2. Can the 32k external oscillator being present in the sensor affect the stability of HFINT oscillator?

3. Is the way in which we have enabled the internal oscillator good enough? Do we need to do any calibrations for it?

4. Can the internal WDT restart the HFINT oscillator, if it has stopped for whatever reason?

5. How to enable, load and hit the internal WDT from application FW?

Cheers,

Kaushalya

  • Hi Kaushalya,

    Just a FYI first:

    • HFINT is the internal high frequency clock, and has nothing to do with the 32k clock
    • LFRC is the internal 32k low frequency clock

    Your questions:

    1. What possible causes could be there for the hang-up of nRF52840? As mentioned, it is powered by a 3V coin cell, which is not discharged and running off the internal HFINT oscillator. 
    • As   mentions, voltage dips can lead to the device being stuck in a reset loop
    • Or it could be software related. How has the device been configured to handle software asserts? Is it resetting on assert? If not, it will be stuck and not recover when an assert occurs.

    2. Can the 32k external oscillator being present in the sensor affect the stability of HFINT oscillator?

    No, it will not affect the stability of the LFRC oscillator

    3. Is the way in which we have enabled the internal oscillator good enough? Do we need to do any calibrations for it?

    Calibration should be automatically set when you enable LFRC in the configs. If you look through the build/zephyr/.config file you can check if calibration has been enabled or not. This file shows the status for all configs after build.

    4. Can the internal WDT restart the HFINT oscillator, if it has stopped for whatever reason?

    The WDT must be enabled. It will reset the chip if a hardfault/CPU lockup has occurred.

    5. How to enable, load and hit the internal WDT from application FW?

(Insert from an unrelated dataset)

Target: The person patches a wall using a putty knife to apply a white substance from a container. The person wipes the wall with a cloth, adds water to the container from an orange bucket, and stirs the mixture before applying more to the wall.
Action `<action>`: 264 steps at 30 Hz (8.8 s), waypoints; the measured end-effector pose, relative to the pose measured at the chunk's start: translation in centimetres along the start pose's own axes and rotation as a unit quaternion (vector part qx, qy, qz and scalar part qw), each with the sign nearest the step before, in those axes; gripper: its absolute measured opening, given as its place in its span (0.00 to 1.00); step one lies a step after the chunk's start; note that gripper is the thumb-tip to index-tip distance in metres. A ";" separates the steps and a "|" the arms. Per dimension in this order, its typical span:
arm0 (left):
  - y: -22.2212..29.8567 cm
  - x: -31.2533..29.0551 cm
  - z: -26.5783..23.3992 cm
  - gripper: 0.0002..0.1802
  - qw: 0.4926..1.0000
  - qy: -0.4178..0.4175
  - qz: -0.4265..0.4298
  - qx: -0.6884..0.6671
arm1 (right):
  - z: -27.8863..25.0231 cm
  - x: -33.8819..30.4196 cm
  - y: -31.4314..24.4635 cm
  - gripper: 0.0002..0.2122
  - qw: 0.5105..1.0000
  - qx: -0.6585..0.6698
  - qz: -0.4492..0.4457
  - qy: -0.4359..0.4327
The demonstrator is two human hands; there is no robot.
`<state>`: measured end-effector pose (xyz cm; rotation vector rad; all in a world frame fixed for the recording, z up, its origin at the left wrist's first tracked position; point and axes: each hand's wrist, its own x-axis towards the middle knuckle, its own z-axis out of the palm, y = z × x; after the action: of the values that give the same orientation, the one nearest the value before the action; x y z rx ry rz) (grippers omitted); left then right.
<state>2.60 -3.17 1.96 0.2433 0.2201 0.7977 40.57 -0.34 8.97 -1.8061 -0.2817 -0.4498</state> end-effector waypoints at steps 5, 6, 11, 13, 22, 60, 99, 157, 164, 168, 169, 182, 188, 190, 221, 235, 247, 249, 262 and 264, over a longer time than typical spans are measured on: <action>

    Here is a sample that shows how to use the WDT:
    https://github.com/nrfconnect/sdk-zephyr/tree/main/samples/drivers/watchdog

    API:
    https://developer.nordicsemi.com/nRF_Connect_SDK/doc/latest/zephyr/hardware/peripherals/watchdog.html

    Questions for you:

    1. Has the failure occurred multiple times on the same device?
    2. Have you been able to reproduce this on the returned devices?
    3. Does it recover after a power on reset?
    4. When the device is in this lockup state, are you able to probe voltage levels on different pins and post the results here? Pins of interest are, DEC1, DEC4 and nRESET as well as VDD.
    5. Is pin-reset enabled (Look for this in the build/zephyr/.config file: CONFIG_GPIO_AS_PINRESET)? If so, can you try to disable it and see if the lockup still occurs?
    6. How is a software assert being handled? Is it resetting? More specifically is RESET_ON_FATAL_ERROR being set?
    7. Are you able to connect a debugger and see where in the program is when the device stops working? You can use nrfjprog --readregs to read out the relevant registers. Note that starting a debug session may reset the device, unless you choose to connect to running target. So I will suggest using nrfjprog --readregs which will not reset the device.
    8. Can you post the current profile (.ppk file) of the device when it is in this lockup state?

    Best regards,
    Stian

  • Hi , Thanks again. Yesterday I did test the sensor which failed and as I mentioned earlier, I only saw about 0.2V drop from the oscilloscope. I dont think that is high enough to disrupt the radio behavior. I didnt see any voltage drops higher or closer to 1.7V. This is with the same battery that showed the hangup behavior earlier.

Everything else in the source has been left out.